On various direct and indirect gift issues, the Tax Court found that:
In 2000, decedent made indirect gifts to his children when he transferred to CRFLP his interests in the Malkin LLCs. In 1998, 1999, and 2000, decedent made direct gifts to his children when he transferred cash to them. In 1998 and 2000, decedent made indirect gifts to his children when he paid debts of Malkin I and Malkin IV and transferred cash and a promissory note to Malkin IV.
With respect to deductions for administrative costs and expenses, the Tax Court concluded:
We deny the estate any deduction for…debt above the value of the collateral, (2) the claimed obligation of decedent to Malkin IV, and (3) the executors’ commission, attorney’s fees, and accounting fees. The sum of all deductions of the estate may not exceed the value of property includable in the estate for Federal estate tax purposes.
The lessons of Malkin aren’t new, but they bear repeating: family partnerships are well advised to actually follow through on the form of transactions:
- Make scheduled payments of interest and principal.
- Avoid circular flows of funds when notes are being repaid (or put differently, don’t use repayment terms that the underlying assets in the family limited partnership can’t support).

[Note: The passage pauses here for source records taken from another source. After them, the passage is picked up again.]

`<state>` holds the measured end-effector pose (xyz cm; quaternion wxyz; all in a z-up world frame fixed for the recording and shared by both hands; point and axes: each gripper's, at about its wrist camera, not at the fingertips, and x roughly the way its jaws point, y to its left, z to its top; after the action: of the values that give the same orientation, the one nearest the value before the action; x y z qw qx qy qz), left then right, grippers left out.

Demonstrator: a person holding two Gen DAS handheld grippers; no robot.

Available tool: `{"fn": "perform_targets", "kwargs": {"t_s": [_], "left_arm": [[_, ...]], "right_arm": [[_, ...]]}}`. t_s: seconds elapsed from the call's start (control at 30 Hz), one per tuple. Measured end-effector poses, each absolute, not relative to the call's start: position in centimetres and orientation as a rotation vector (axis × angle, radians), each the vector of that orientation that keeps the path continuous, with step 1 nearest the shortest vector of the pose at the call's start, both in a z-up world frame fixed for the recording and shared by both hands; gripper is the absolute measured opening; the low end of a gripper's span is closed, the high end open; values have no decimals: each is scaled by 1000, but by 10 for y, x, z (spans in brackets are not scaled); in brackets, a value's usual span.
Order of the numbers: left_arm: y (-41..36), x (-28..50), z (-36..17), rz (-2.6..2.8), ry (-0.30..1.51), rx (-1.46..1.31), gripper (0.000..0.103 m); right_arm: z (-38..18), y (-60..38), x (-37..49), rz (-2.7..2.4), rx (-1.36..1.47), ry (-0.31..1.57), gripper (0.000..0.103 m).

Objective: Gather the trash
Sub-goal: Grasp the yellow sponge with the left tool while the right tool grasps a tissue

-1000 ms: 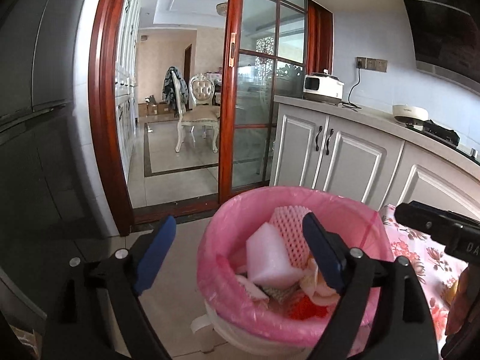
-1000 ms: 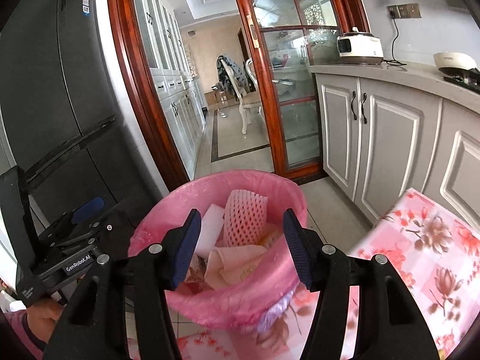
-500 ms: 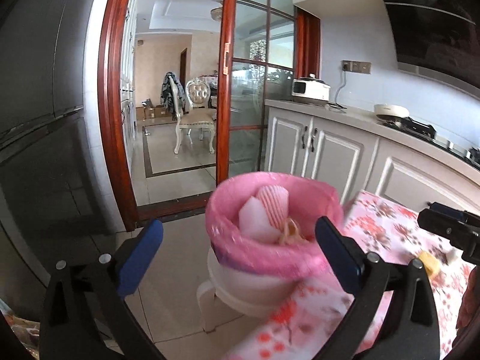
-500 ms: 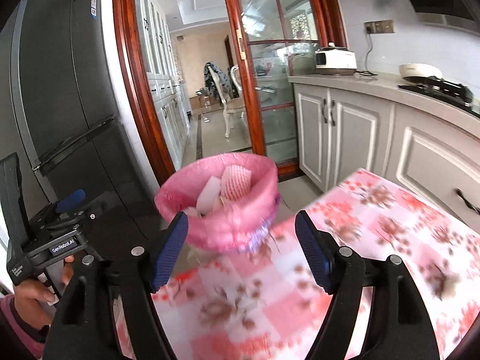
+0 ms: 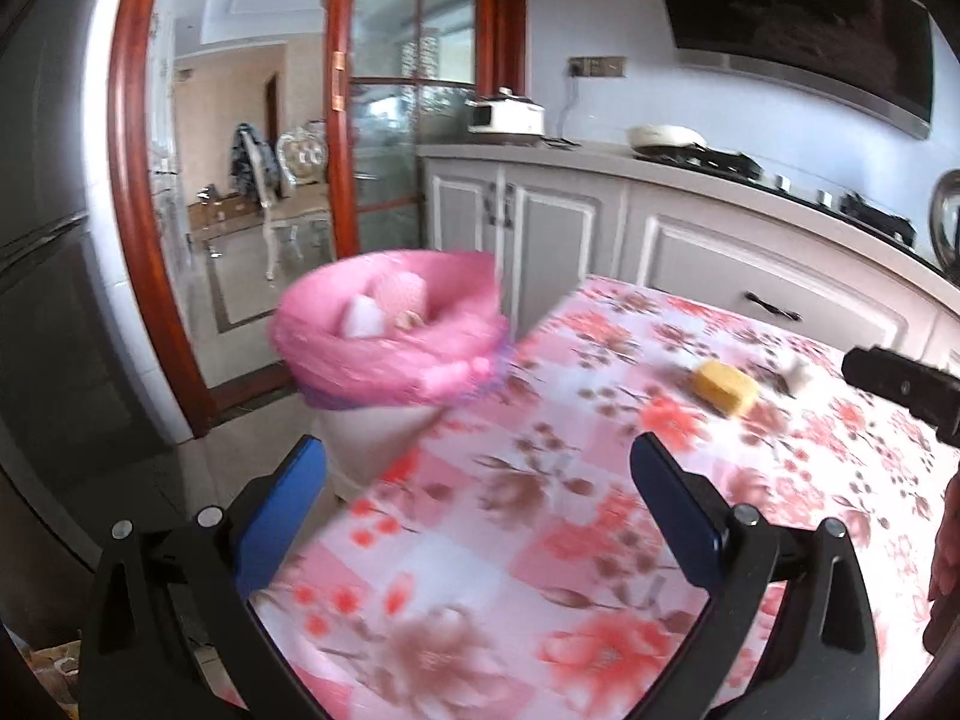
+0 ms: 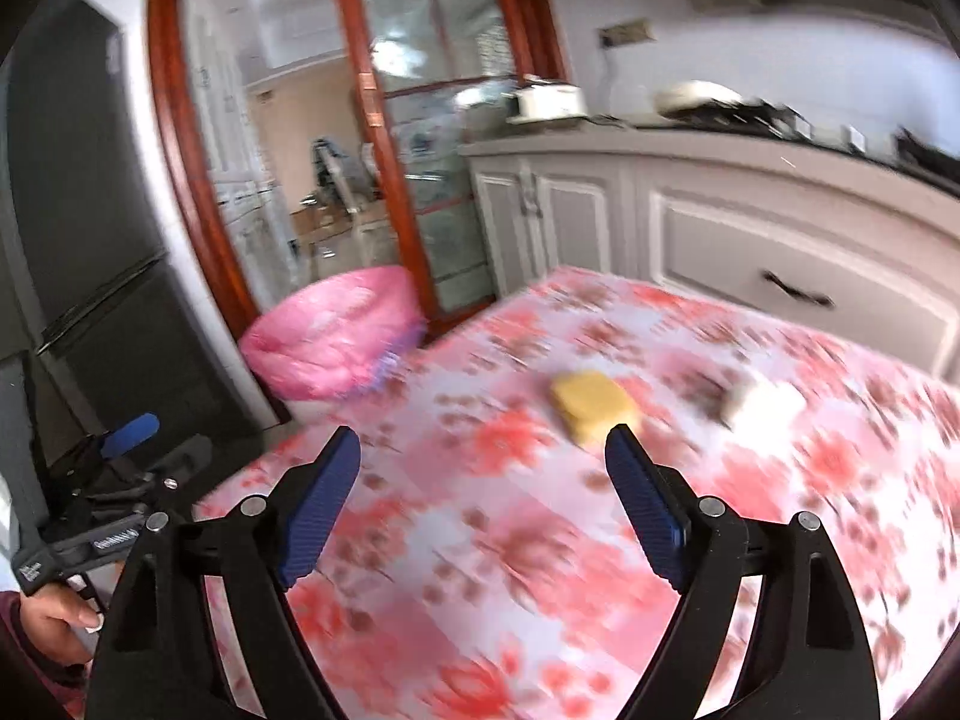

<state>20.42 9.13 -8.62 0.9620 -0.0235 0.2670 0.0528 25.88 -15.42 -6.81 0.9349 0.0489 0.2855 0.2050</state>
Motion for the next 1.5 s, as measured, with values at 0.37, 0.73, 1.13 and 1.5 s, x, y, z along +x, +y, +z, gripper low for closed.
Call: {"fn": "perform_targets", "kwargs": {"t_s": [0.37, 0.73, 1.13, 1.5], "left_arm": [[22, 241, -110, -13, 604, -14, 98], [-14, 306, -123, -33, 594, -21, 98], [-26, 356, -148, -39, 688, 2, 98], [-38, 370, -148, 6, 697, 6, 98]], "right_arm": [[-114, -241, 276, 212, 201, 654, 80], [-144, -264, 365, 141, 200, 721, 79], [-173, -260, 454, 114, 180, 872, 76], [-169, -262, 449, 122, 162, 845, 38]]}}
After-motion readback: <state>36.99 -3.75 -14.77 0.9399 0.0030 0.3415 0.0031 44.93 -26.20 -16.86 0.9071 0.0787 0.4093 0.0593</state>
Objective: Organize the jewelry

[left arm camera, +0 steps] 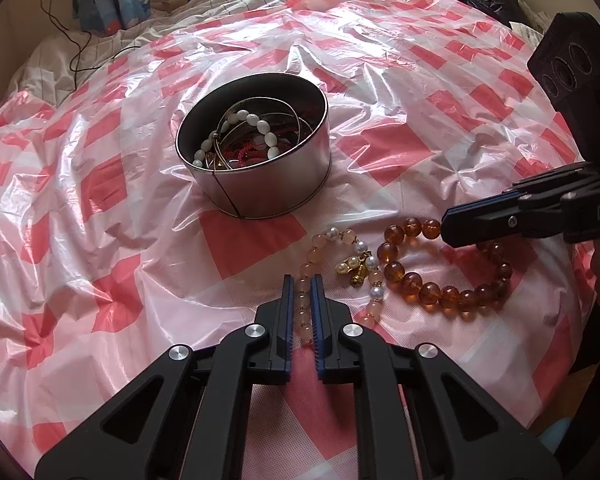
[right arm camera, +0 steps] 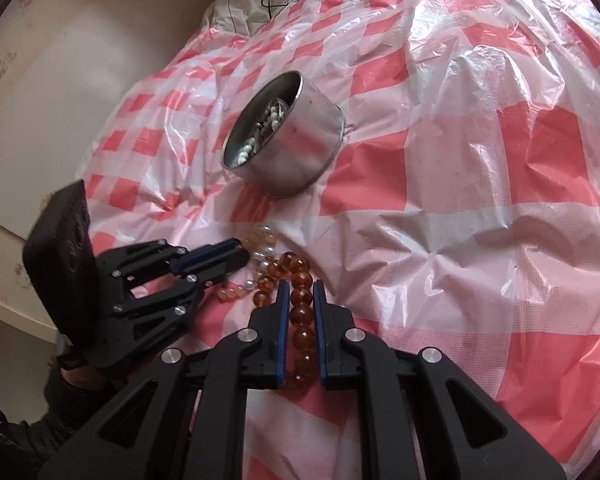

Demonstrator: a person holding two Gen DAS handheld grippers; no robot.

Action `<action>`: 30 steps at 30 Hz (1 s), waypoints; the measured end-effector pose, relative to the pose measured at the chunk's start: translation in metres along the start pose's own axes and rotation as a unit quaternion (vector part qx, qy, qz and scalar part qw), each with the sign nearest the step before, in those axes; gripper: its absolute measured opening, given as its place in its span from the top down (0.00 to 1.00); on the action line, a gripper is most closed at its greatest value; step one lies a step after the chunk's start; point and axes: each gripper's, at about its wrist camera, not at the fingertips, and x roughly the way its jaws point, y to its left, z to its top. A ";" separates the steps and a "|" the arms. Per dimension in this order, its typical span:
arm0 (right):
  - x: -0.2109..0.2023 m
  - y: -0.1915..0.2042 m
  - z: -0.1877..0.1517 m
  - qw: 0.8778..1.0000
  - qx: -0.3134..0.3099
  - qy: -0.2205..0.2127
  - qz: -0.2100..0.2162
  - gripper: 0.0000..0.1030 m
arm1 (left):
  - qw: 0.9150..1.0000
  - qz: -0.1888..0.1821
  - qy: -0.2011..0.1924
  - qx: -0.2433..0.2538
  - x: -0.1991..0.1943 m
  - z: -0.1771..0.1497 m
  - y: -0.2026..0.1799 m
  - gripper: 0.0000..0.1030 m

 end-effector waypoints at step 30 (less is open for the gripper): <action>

- Make sure actual funding sequences follow the form set out in transaction documents (or put differently, fund a trust purchasing partnership units before the transaction, not afterwards).
- Avoid making indirect gifts.
- Don’t “over-fund” family limited partnerships in relation to the decedent’s other assets and projected liabilities.
If the taxpayer must lose, it’s better that they lose because of bad facts, rather than a substantive change in the law, and it’s at least some consolation that Malkin is that kind of loss.